Es könnte so einfach sein: eigene Währungen, die sparwilligen Länder koppeln ihre Währungen untereinander und die Freunde des fröhlichen Gelddruckens tun das für sich auch oder sie lassen es.

batavia

29.06.2012, 11:45 Uhr

Heute ist ein Schiksalstag für Deutschland, vergleichbar jenem im Sept. 39 als einer im Reichstag verkündete „seit 5:45 Uhr wird…..“. BT und BR haben noch die Möglichkeit Fiskalpakt und ESM zu verhindern. Tun sie es nicht, erlebt Deutschland sehr bald einen Fiskalen 8.5.45.

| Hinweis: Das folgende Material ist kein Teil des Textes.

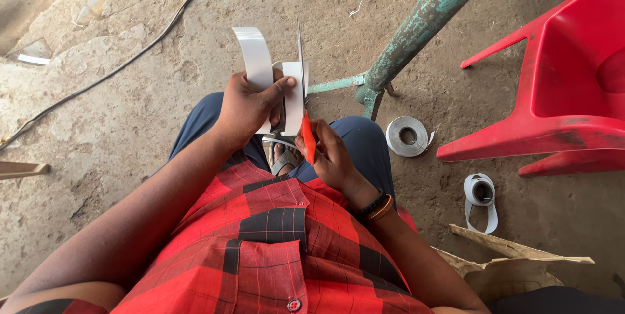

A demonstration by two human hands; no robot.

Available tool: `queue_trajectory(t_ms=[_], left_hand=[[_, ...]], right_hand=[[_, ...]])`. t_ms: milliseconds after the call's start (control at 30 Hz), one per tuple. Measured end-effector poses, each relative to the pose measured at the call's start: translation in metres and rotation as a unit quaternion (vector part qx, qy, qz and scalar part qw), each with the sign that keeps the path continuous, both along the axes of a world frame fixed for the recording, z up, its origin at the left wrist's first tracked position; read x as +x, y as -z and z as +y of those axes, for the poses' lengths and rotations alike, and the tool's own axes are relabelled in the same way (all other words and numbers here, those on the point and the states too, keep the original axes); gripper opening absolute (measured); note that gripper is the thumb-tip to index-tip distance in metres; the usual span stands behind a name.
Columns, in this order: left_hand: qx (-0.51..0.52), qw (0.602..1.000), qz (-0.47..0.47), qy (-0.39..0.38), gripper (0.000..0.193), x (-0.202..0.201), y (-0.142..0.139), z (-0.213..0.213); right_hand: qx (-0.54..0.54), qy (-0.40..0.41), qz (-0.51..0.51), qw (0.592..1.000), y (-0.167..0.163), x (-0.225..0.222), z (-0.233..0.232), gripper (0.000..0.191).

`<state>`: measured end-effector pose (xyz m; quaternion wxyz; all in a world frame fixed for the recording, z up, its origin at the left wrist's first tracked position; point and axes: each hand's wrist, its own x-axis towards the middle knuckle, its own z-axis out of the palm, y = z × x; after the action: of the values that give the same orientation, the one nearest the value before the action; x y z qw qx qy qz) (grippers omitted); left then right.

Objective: The person cuts strips of white tape with scissors and inserts them into the slots of a cylindrical metal rotor. The person repeats this process multiple times, placing each strip into a different slot.

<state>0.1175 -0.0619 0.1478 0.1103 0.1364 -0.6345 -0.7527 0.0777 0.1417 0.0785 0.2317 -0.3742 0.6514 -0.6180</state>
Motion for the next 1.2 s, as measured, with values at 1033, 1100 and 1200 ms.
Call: queue_trajectory(t_ms=[1033, 1100, 1200], left_hand=[[0.075, 0.990, -0.081, 0.084, 0.042, 0.008, 0.008, 0.005], [0.072, 0.993, -0.034, 0.089, 0.042, 0.008, 0.011, 0.005], [0.053, 0.993, -0.079, 0.067, 0.029, 0.008, 0.022, 0.005]], right_hand=[[0.117, 0.150, 0.113, 0.975, 0.002, -0.015, -0.005, 0.046], [0.140, 0.129, 0.085, 0.978, 0.000, -0.013, -0.006, 0.040], [0.158, 0.087, 0.073, 0.981, 0.001, -0.013, -0.004, 0.032]])
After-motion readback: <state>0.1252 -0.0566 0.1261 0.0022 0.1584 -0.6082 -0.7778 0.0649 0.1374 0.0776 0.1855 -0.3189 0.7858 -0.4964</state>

NEIN_zum_Fiskalpakt_und_ESM

29.06.2012, 11:47 Uhr

Und heute nachmittag nicken diese total Ahnungslosen im Deutschen Bundestag diesen Fiskalpakt-Wahnsinn ab.
Ich appelliere als deutscher Staatsbürger an alle vom Souverän gewählten Bundestagsabgeordneten, stimmen Sie gegen den Fiskalpakt - sagen Sie NEIN!!!
Noch ist es nicht zu spät, jetzt die „letzte parlamentaische Notbremse“ zu ziehen.
Sie unterstützen bei ihrer Zustimmung den Ausverkauf der Bundesrepublik Deutschland und handeln gegen die Interessen und Wohl der Bundesbürger.
Sie können doch nicht wirklich wollen und verantworten, daß alles was unsere Großeltern, Eltern und wir hier in D in den letzten 60 Jahren aufgebaut und erarbeitet haben, jetzt von der südeuropäischen Euro-Banken-Mafia abgegriffen, umverteilt und letztendlich vernichtet wird?!
Wenn sie heute tatsächlich mehrheitlich dem Fiskalpakt zustimmen, machen sie sich persönlich am Niedergang Deutschlands mitverantwortlich.
Stimmen Sie heute gegen den Fiskalpakt, auch wenn Sie unter Fraktionszwang stehen und erpresst werden.
Sie sind nur sich, ihrem Gewissen und dem deutschen Volke verpflichtet, nicht ihrer Partei oder ihrer persönlichen Karriere!!!
Vergessen Sie das nie, ansonsten werden wir Deutsche, Sie zukünftig schmerzhaft daran erinnern!
UND DIE DEUTSCHEN LEITMEDIEN SCHLAFEN WEITER - WO IST DER WIDERSTAND DER SCHREIBERLINGE GEGEN DIESE SCHWEINEREIEN AM VOLK???